Precipitation is coming more frequently as rain rather than snow, experts say. The snow that does fall is melting sooner, and will continue to shrink dramatically by the end of the century. This will have major implications for a state that relies on snowpack for water.
When the snow disappears, California will lose what for decades has acted as a natural storage system. Alex Hall, a UCLA professor whose research focuses on reducing uncertainties associated with climate change, said there is mounting evidence that the pattern of long droughts followed by big wet years will become more exaggerated.
"The past few years are a harbinger of what is to come," he said. "We had a blockbuster last year, by some measures the most precipitation in the historical record. And we had before that this very deep drought with unprecedented tree mortality."
The tree mortality crisis in the Southern Sierra is moving north; caused by warming and different invasive and noninvasive pine beetles.
As temperatures warm, there are fewer freeze days, which were nature's way of managing the beetle populations. Tree species that have developed to be drought-tolerant can shut down their photosynthesis process to manage the shortage and then open back up the next year when the drought has passed. But because the droughts have become longer, trees lack the necessary water, and die. Forests can also become a tinderbox for larger, hotter fires that sterilize the soil rather than the kinds of blazes that promote regeneration.

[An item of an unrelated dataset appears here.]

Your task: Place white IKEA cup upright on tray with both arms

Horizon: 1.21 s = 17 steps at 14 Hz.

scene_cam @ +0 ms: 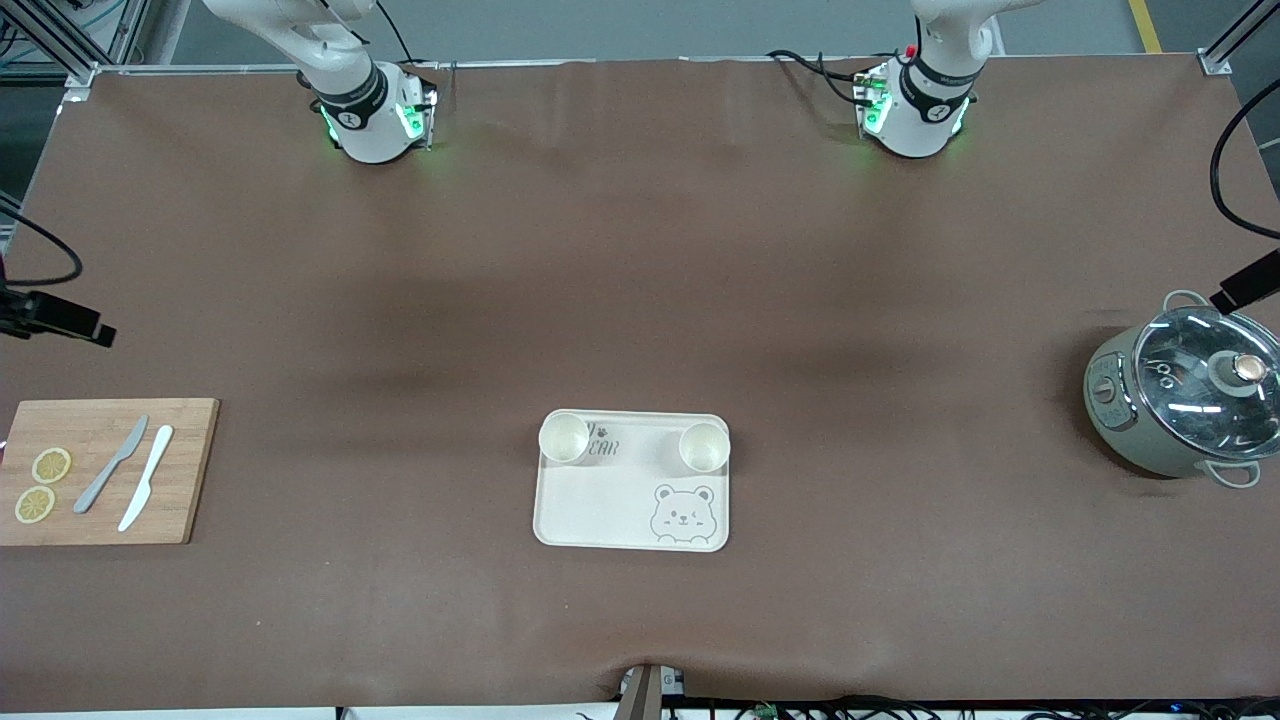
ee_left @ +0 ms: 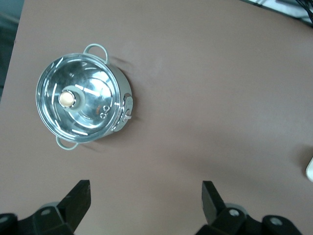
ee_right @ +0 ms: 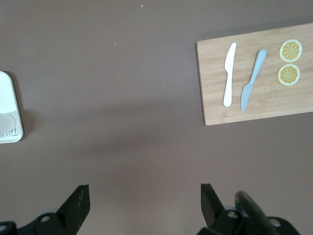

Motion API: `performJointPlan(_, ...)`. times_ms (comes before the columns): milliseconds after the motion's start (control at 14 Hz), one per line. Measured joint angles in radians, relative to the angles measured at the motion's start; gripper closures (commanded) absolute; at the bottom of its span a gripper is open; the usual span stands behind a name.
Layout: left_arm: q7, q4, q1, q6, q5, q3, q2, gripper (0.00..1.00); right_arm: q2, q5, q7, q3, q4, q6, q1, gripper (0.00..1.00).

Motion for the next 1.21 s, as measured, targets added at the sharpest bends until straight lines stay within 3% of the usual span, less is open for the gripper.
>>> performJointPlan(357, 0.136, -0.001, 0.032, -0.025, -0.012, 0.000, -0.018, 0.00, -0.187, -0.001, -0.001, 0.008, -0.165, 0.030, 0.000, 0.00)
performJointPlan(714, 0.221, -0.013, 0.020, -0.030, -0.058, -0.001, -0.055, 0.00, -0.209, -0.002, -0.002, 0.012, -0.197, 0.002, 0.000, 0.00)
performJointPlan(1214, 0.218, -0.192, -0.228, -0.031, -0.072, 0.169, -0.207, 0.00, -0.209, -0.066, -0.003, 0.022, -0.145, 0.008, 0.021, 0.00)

The fossil record indicates that species move when the climate undergoes dramatic changes. David Ackerly, a biologist at UC Berkeley, said a big challenge of 21st-century climate change is how rapidly the changes are taking place – faster than what scientists have ever seen.

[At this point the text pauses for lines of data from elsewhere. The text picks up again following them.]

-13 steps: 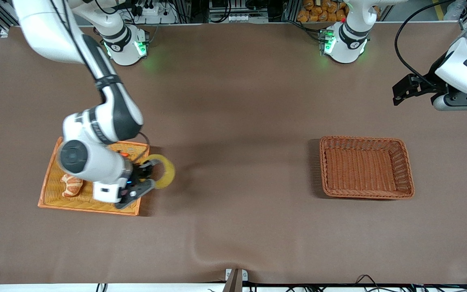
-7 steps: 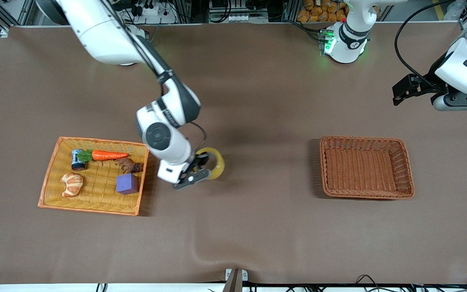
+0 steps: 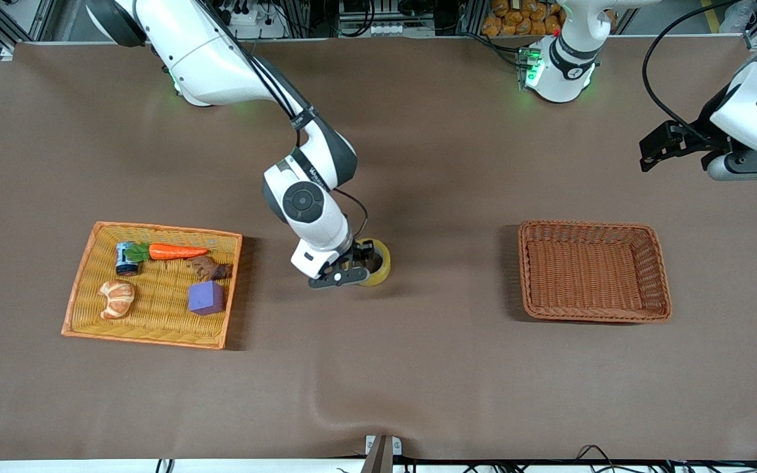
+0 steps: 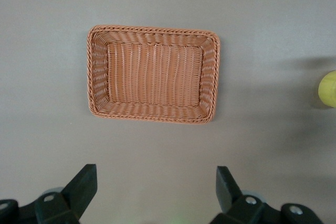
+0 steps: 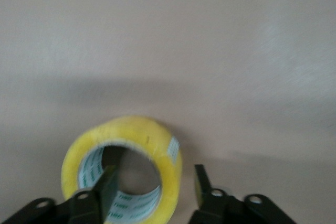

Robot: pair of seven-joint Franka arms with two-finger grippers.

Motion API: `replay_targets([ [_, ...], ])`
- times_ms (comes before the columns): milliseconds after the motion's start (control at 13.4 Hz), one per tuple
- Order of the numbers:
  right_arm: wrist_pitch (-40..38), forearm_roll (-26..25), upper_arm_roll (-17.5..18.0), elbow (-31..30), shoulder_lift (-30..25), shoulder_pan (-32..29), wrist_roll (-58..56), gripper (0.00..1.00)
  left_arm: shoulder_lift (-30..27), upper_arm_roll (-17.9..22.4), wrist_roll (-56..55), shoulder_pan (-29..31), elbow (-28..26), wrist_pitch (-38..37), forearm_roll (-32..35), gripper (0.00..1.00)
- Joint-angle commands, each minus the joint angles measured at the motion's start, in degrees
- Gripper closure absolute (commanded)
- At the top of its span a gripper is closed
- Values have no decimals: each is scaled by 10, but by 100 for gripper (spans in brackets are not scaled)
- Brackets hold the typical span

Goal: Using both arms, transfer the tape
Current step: 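Lift the tape roll and carry it toward the table middle, then set the tape roll on the table and open the right gripper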

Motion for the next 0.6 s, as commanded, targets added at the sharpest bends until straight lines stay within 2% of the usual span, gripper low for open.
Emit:
replay_targets([
  [0,-64,3,4,-3,-38,-59,-2,0,1,-1,-10,5,10,-10,10,0],
  [225,-135,4,4,0,-71,-136,-39,0,1,0,-12,5,11,-10,9,0],
  [524,-210,5,4,-4,-114,-245,-251,0,1,-3,-12,0,13,-10,9,0],
])
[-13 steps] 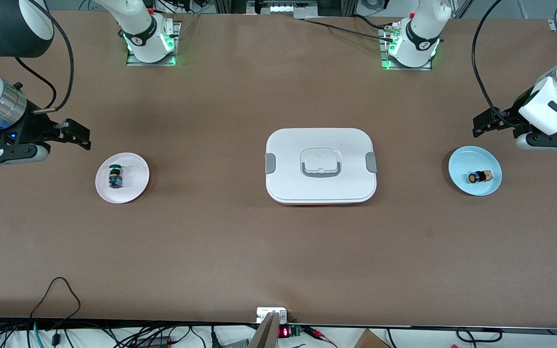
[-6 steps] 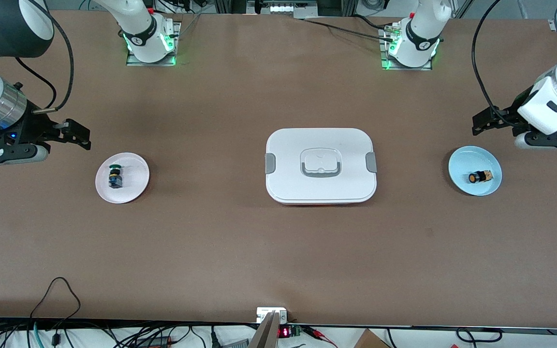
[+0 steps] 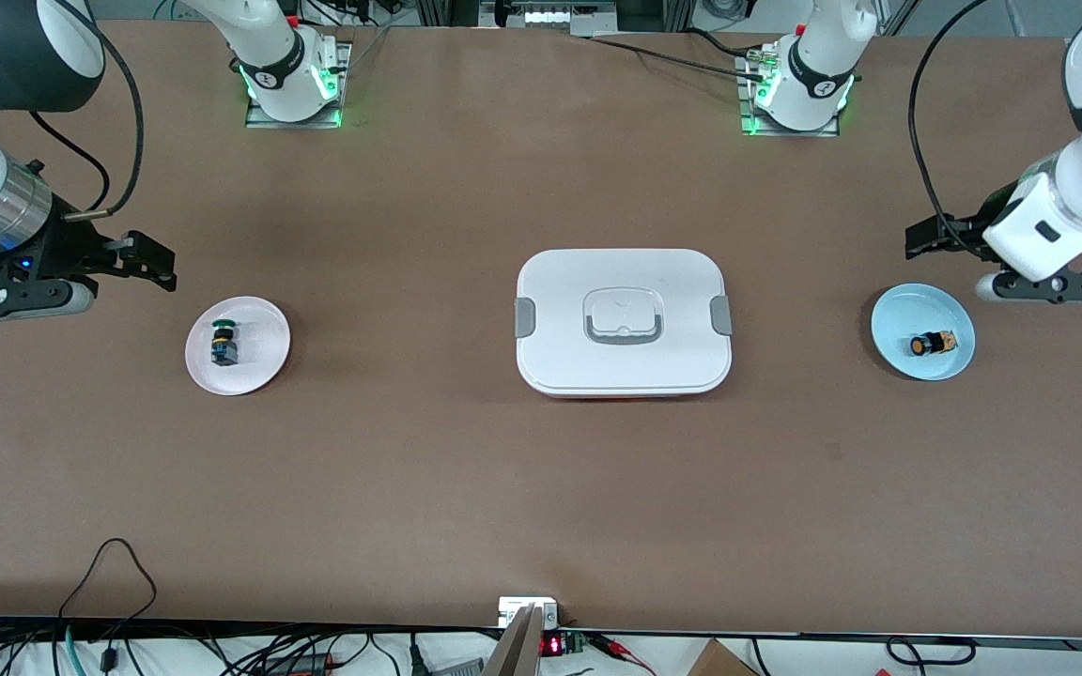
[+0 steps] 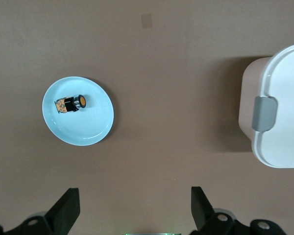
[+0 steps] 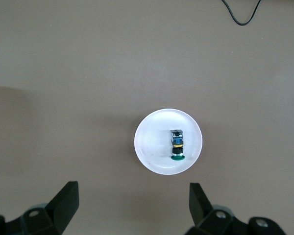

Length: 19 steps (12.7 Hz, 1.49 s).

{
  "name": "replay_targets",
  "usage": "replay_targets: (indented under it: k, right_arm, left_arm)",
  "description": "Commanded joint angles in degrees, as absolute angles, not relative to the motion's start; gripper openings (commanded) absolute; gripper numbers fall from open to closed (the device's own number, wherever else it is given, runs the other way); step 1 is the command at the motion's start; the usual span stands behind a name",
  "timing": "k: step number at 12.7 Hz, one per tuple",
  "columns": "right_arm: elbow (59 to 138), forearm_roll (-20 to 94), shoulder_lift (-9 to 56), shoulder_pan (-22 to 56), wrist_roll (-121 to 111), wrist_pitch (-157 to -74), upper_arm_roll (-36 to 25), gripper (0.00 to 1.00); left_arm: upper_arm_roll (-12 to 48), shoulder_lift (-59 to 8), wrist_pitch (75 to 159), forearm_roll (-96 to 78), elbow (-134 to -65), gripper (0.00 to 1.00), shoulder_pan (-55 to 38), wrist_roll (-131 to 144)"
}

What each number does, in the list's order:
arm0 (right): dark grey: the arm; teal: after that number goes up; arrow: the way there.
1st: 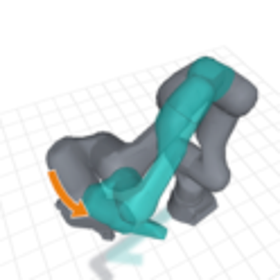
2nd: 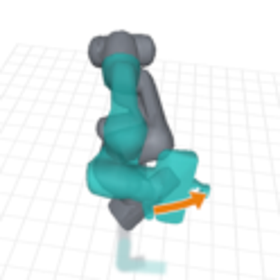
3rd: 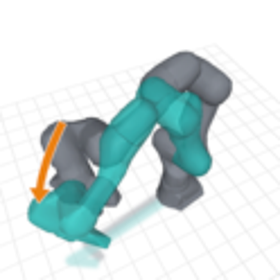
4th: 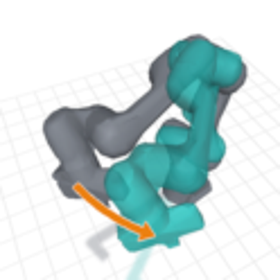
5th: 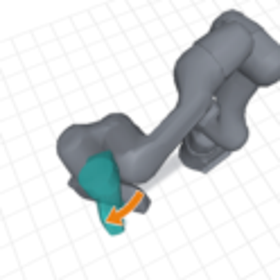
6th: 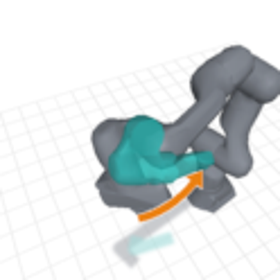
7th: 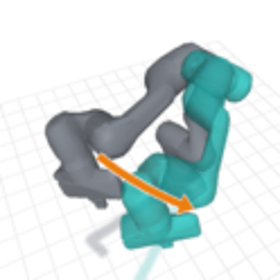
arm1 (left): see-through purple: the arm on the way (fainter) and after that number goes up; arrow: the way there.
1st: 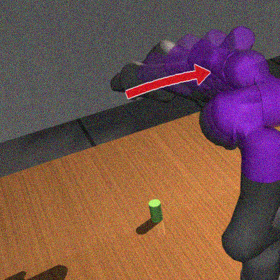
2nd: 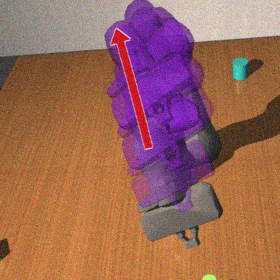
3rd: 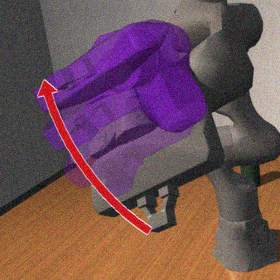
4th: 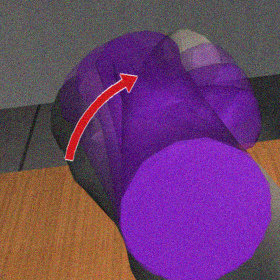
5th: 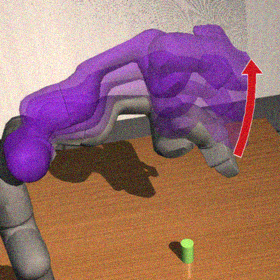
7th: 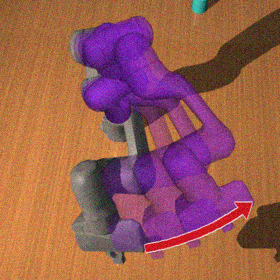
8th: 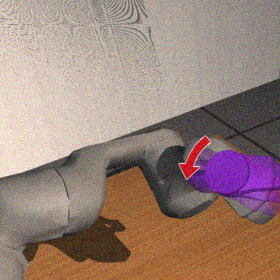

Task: Transfer orange switch to right arm and place
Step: 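Lower the left gripper over the orange switch on the blue plate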

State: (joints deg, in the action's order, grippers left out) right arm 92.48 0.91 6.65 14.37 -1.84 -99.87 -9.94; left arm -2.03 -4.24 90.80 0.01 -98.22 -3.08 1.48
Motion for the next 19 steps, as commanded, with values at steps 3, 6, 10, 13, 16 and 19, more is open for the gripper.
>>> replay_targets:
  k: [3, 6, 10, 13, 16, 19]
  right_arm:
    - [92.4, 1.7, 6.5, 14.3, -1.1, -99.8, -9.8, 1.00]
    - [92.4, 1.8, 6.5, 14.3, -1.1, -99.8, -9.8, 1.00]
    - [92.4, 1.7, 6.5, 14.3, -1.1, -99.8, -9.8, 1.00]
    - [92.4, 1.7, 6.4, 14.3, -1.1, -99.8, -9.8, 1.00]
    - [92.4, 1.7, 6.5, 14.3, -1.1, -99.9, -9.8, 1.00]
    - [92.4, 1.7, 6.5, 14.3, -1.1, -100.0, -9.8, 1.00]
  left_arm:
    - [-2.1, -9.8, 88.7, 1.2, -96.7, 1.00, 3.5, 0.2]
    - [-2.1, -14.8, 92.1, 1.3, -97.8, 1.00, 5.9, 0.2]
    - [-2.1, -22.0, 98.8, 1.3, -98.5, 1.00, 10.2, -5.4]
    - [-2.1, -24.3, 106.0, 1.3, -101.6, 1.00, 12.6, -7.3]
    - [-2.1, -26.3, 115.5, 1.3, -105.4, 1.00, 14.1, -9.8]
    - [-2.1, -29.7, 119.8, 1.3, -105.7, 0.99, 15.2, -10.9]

"In broad strokes, we know that a lot of species can't move fast enough to keep up with projections, but what we know less about is what happens to them," Ackerly said. A warm spring can cause plants to leaf out early or flower early; then a late frost makes them more vulnerable.
Diversity is essential to the functioning of an ecosystem and can makes it more resilient in the face of adversities like drought. Ackerly contends there is something deeper at stake for the public.
"It's an ethical, aesthetic and even personal sense of loss that could be felt across society when we are no longer be able to hang onto a place," he said.
California is expected to see greater sea-level rise than the world average because of melting ice sheets.
In Mendocino, the rise is projected at between five and 24 inches by 2050, rising to between 17 and 66 inches by 2100. The melting ice in Antarctica will become a larger contributor to the rise than warming waters and melting mountain glaciers, one study found.
There are direct economic costs as well. UC Berkeley scientists released another study this summer that found the state's economy will lose billions of dollars a year to climate change. It concluded that warming will widen income gaps between rich and poor areas of the country because hotter places, where incomes are generally less, will suffer the worst consequences.
Brown believes it will take "big thinking" to reverse the climate impacts.
The warming temperatures are exposing the ways in which society is not planning sustainably, said Hall, the UCLA scientist.
Hall said adapting to the new reality could be more difficult for people in expansive California.
"We could just keep growing and keep developing and keep prospering," he said. "I certainly hope we can keep prospering, but I think we're going to have to think carefully about doing that in a sustainable way."